Sometimes they even start to complain that their feet or arms (or both) are hurting.
This just shows how inexperienced these people are. And ultimately, those people then waste time and resources of other people, for example, if their feet are so bad that they can’t walk anymore. Or if the weather changes and they have no waterproofs, because all they could fit in their supermarket bag were some snacks.
Or worst case, they have to use mountain rescue assistance.
– Rubbish –
This is perhaps one of the most hated things of all mountaineers.
When you’re out to experience the landscape and then you spot a red bull can or a plastic bottle and chocolate wrapper.
The worst I experienced was in Indonesia, there was litter everywhere. In the towns and on the mountains. However, the difference is that outside the city and in the rural areas, there is no rubbish system like we have in Europe. So if they carry their noodle pots down from the mountain, it will end up in the street. It really is a lose lose situation.
In may parts of the world there are rubbish systems; therefore, if you can carry it up, take it down, you absolute scruff bag!
– Drones –
Ok I am torn on the drone topic, because drones can capture amazing footage and they can also be used to track people and save lives; like in this story where a Scottish climber fell 30m on Pakistan’s Broad Peak.

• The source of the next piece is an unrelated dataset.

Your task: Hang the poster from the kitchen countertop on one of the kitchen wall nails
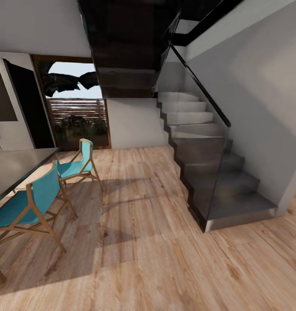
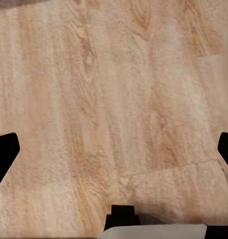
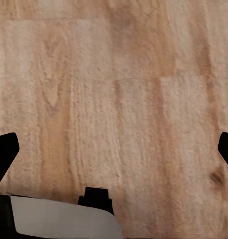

A drone was used to track his coordinates which was then relayed to the rescue team.
On the contrary, drones are noisy, can scare wildlife and disturb the raw experience of nature. When I was hiking around the Drei Zinnen, people had their drones out and it sounded like a giant wasp flying over my head. It was quite tranquil until this point.
The main message is, if you are going to use a drone, try to use it where there are no other people or animals. If there are people, check that those around you are happy for you to use it. Emergencies are a no brainer.
– Bragging About Your Skills –
Have you ever heard someone continuously talking about how hardcore they are and what routes they’ve skiied or climbed?
I had self catering in Zell am Se, but then decided to treat myself to food in a nice restaurant. There were 2 couples sat half way across the restaurant from me and they’d just met each other.
Both couples were talking LOUDLY about what ski routes they did and their children. Here is a snippit:
“well my children go to the international school in Madrid”
“oh I did that black route on Schmittenhöhe that leads to the valley. It was super steep, but I managed”
“oh well I did the black Mamba on Kitzsteinhorn”
All the while my wife & I are sitting thinking “we just spent the day off piste, skiing where there was no one else, but we aren’t bragging”.
Everyone I have met in Bavaria and Austria don’t even talk about how steep their routes are (unless it is about avalanche risk). It is a given that they can ski what ever and don’t need to talk about it. In the alps skiing off piste down a 40 degree slope is not a big deal; it’s normal.
Most famous mountaineers seem to talk about their achievements in a humble manor.
Elitist bragging behaviour doesn’t impress anyone who lives in the central European alps. Get over yourselves.
The mountains and nature in general can be a great way to connect with the raw elements of life and switch off.
If you’re reading this and do these things, please give consideration to those around you.
2 thoughts on “Great Outdoors: What Not To Do”
Love this!! I go hiking in the summer in the Adirondacks in New York State and definitely relate to this. I’m far from a hardcore hiker. A few a year while camping. But it leaves a bad taste when people are inconsiderate or ill prepared and ruin the trip for others.
Thank you 🙂 It is so refreshing to hear that this also affects others while hiking too. How do you think we can change this?